• **Prompt**:
Copy every line below where the string "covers" is found.

%%

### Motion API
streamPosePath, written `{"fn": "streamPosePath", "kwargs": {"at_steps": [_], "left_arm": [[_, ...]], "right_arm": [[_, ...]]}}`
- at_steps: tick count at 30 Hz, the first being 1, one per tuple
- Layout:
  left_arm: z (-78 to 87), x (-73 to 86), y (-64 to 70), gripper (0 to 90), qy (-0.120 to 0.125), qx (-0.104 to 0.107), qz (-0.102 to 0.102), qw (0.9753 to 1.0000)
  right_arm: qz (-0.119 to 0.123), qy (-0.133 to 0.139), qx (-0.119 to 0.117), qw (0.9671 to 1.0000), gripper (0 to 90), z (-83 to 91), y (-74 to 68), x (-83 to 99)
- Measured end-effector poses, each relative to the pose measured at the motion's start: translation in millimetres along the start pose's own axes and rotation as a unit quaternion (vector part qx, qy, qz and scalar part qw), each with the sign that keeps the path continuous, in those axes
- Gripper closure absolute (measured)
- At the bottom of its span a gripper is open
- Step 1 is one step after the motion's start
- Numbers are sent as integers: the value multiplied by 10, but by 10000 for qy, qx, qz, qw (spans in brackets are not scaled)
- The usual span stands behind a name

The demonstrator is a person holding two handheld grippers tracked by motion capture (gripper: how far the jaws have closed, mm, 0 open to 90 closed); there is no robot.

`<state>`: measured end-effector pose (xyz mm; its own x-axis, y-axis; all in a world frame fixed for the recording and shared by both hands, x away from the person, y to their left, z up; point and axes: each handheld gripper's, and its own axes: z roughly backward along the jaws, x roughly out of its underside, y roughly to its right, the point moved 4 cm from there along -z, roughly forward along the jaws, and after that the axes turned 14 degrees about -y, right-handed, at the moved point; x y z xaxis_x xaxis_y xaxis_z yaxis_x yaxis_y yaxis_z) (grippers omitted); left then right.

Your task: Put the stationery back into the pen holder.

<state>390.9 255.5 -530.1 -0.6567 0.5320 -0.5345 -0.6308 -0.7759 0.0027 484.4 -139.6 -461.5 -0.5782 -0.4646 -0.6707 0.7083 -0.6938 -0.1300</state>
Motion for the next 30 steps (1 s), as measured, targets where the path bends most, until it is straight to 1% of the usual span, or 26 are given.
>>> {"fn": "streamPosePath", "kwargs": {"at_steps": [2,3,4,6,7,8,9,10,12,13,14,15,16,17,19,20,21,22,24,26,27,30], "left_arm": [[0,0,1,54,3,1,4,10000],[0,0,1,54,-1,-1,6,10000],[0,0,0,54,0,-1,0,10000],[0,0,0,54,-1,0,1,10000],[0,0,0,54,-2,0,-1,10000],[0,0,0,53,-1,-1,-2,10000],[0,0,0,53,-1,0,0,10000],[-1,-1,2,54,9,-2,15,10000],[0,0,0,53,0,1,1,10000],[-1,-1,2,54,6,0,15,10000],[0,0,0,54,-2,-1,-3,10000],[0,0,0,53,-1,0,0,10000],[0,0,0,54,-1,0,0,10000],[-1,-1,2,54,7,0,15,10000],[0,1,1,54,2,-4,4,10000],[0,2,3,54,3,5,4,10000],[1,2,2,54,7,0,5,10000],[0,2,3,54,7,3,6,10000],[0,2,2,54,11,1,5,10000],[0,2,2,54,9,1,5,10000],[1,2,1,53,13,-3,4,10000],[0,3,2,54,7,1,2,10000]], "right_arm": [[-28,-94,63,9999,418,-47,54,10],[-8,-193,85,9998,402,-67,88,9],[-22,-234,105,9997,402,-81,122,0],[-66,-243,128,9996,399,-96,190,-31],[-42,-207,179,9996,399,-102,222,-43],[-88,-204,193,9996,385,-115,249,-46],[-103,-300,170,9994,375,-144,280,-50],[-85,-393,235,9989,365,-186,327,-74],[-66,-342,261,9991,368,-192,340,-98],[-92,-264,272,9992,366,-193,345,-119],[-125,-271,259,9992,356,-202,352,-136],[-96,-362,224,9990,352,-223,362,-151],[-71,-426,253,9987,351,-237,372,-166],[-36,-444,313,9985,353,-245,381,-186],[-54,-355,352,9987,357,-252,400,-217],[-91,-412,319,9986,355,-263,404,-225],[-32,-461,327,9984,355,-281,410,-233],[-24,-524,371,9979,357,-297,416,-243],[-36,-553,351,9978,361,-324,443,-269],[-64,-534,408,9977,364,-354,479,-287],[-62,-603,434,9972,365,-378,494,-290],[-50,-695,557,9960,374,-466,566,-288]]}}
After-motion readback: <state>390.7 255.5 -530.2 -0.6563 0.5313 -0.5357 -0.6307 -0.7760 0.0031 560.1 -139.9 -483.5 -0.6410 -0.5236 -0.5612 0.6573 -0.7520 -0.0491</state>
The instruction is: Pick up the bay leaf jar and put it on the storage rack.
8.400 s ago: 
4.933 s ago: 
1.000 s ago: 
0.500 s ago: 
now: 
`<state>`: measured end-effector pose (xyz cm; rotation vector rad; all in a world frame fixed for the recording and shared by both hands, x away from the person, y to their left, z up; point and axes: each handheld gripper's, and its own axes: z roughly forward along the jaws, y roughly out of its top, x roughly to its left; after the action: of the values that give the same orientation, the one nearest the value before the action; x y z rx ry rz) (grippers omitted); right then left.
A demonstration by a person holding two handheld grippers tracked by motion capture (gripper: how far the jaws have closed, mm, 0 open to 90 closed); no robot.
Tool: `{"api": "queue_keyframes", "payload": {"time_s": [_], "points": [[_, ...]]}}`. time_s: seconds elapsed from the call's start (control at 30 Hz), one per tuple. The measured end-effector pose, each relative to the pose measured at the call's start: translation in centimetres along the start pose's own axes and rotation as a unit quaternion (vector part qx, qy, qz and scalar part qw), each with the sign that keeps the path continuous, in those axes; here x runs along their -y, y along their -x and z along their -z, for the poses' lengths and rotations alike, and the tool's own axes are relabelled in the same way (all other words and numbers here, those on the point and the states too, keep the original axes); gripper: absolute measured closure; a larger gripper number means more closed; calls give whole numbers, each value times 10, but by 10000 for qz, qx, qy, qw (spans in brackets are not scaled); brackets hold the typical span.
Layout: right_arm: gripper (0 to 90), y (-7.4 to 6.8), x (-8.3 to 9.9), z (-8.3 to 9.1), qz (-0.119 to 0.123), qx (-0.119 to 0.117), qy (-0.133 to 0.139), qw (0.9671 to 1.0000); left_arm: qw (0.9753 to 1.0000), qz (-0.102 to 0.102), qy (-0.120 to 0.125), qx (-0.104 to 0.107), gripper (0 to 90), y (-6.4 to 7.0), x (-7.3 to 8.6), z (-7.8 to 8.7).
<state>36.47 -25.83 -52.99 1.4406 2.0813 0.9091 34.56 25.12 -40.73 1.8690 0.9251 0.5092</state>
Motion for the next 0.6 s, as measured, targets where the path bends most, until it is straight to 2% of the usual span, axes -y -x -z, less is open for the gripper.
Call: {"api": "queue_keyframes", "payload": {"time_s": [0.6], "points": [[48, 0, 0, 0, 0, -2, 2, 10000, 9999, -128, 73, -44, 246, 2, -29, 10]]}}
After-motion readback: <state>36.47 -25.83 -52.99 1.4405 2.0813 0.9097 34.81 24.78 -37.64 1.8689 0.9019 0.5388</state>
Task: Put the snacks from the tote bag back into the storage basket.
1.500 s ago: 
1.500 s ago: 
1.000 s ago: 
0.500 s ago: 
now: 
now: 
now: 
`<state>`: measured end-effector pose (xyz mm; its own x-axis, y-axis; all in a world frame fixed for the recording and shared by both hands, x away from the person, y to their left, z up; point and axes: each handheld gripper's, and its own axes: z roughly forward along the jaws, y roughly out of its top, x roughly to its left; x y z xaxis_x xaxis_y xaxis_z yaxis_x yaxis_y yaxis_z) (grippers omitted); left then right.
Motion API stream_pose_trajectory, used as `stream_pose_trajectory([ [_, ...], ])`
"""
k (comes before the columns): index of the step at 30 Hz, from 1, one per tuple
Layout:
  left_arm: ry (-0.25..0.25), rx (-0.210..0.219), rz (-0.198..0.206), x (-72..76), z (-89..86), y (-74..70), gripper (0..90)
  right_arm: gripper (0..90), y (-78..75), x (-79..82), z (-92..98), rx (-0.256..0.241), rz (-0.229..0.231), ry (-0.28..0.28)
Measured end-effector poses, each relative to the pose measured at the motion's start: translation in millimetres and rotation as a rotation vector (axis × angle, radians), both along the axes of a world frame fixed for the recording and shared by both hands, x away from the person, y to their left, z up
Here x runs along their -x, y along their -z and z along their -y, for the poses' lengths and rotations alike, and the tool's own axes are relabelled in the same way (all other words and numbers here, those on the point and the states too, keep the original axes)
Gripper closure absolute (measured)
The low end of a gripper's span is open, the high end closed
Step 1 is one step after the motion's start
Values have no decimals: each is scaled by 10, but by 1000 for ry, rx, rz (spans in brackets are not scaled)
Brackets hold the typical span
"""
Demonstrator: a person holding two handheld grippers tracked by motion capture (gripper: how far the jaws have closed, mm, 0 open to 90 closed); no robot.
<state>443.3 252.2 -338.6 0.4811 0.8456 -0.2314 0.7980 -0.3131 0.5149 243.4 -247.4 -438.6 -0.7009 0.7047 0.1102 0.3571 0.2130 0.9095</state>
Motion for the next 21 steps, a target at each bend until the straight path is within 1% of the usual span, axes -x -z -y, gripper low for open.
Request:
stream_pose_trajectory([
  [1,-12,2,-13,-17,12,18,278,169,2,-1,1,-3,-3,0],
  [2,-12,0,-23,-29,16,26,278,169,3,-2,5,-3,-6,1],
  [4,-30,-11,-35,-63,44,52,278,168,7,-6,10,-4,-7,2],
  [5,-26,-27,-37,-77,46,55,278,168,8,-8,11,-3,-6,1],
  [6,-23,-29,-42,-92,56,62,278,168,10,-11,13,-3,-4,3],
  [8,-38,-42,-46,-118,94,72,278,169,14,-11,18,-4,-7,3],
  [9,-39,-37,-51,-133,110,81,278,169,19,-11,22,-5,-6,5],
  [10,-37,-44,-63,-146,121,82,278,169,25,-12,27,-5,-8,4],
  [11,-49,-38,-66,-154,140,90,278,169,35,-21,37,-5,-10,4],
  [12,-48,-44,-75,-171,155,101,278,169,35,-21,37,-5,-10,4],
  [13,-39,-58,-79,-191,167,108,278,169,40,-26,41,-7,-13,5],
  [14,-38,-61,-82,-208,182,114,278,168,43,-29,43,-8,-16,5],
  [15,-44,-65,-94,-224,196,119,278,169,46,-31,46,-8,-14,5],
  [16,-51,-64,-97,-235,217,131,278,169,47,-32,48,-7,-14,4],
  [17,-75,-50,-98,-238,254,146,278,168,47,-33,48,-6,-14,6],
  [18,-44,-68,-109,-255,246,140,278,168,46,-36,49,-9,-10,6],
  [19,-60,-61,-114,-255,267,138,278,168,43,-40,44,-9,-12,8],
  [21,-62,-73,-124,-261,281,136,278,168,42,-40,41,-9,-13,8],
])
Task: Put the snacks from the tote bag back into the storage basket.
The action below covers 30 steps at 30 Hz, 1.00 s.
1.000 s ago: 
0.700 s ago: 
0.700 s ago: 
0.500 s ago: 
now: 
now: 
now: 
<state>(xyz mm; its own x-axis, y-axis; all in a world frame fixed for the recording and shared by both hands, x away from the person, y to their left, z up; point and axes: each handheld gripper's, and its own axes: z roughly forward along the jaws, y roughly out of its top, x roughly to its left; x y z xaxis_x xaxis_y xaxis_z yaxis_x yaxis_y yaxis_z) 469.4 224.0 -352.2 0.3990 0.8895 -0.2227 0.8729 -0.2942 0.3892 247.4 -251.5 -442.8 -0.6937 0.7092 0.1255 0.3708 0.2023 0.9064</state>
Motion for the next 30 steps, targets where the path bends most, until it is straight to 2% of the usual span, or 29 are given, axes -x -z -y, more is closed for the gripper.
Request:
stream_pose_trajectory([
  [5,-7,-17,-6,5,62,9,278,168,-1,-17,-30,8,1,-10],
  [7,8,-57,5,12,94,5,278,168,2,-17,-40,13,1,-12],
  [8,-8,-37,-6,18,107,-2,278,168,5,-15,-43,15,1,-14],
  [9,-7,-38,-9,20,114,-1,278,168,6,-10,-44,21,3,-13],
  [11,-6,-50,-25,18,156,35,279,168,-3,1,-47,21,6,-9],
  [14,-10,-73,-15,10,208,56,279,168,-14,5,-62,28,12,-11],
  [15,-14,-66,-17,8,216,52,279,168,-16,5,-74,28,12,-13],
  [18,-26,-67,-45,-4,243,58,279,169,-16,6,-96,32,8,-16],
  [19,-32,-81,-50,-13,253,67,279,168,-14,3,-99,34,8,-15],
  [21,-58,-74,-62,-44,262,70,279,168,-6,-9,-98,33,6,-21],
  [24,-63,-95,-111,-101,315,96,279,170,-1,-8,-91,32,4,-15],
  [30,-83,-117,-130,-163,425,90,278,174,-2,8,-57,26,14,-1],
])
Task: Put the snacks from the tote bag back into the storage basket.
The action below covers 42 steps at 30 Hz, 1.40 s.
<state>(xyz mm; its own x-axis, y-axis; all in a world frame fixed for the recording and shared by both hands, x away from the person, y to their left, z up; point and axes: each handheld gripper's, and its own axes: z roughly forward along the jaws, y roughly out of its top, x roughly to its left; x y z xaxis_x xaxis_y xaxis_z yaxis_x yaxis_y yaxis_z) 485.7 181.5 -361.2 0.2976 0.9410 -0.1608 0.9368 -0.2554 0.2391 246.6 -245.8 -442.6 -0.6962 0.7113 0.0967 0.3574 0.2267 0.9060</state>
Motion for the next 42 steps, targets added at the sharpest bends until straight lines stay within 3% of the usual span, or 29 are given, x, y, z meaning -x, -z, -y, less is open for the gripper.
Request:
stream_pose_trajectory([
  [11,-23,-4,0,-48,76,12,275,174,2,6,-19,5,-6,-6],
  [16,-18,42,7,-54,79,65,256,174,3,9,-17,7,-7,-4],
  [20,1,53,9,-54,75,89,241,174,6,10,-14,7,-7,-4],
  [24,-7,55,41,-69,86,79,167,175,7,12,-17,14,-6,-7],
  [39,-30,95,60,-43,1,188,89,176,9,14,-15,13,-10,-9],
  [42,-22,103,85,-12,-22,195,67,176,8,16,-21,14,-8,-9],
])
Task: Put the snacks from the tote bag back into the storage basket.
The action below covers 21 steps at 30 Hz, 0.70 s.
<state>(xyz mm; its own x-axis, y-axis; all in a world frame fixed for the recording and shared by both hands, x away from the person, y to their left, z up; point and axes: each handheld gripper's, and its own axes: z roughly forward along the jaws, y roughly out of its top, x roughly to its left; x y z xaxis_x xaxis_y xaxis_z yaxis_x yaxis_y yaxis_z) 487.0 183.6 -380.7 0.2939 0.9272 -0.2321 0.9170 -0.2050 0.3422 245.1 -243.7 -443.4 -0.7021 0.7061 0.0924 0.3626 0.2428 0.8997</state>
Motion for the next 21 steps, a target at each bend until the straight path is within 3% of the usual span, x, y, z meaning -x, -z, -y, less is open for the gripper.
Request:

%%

• **Response area**:
The action below covers 30 steps at 30 Hz, 1.00 s.
The action below covers 42 steps at 30 Hz, 1.40 s.
The action below covers 21 steps at 30 Hz, 0.70 s.

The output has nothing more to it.